The difference between imitation vanilla extract and real vanilla extract is that imitation vanilla extract is a more pure version of the product. Real vanilla extract has many more adulterants and impurities.

Is your mind blown, gentle reader? Then please, let me explain.

The main flavoring agent in vanilla is called vanillin, which is a creative name that sounds more tasty than 4-methoxy,3-hydroxybenzaldehyde. Vanillin is a benzene derivative, with several different radical groups added to the basic structure.

If you've ever spent any time around trees, you know they don't care about you. In fact, they don't really care about much. There is quite a bit of academic debate about why plants produce chemicals: sometimes as a pesticide or herbicide, and sometimes as a way to store chemicals that they don't know what else to do with. In any case, creating a single pure product is not what plants are interested in doing. Imagine all those enzymes in the vanilla plant getting paid by the hour, and the boss really doesn't check in very often. Thus you get vanillic acid, where a hydrogen in the aldehyde group is replaced with a hydroxy group. There is also ethylvanillin, where the methoxy group is replaced with an ethyloxy group. There are, by some estimates, about 150 chemicals present in real vanilla extract, most of them slight variations on the basic formula of vanillin: a radical group taken away, added, moved from an ortho to a meta position, etcetera. All of these chemicals share the same basic structure and physical properties, such as being soluble in alcohol, but the slightly differing structure of all these chemicals gives a richer, more subtle taste to natural vanilla. It is the difference between a note played by a single instrument, and the note being played be an entire orchestra.
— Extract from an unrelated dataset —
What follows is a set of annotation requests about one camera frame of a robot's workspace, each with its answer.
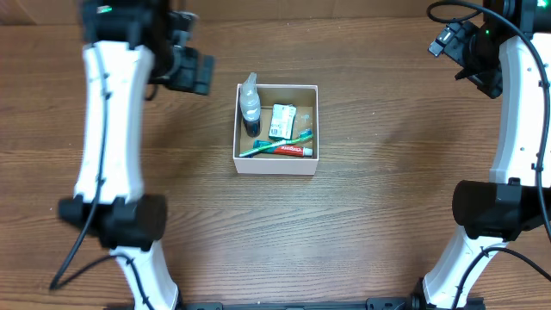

It is somewhat interesting that "vanilla", which is often used as a synonym for "plain" (amongst other things), can be such a complicated subject from a chemical and biological point of view.

It is also important to note that while the difference between vanillin and full vanilla extract might be of only aesthetic concern, the same principle applies for other plants. For example, the attempts to find the "active ingredient" of both the opium poppy and cannabis has led to finding single chemicals that don't provide all of the therapeutic benefits of the complete plant.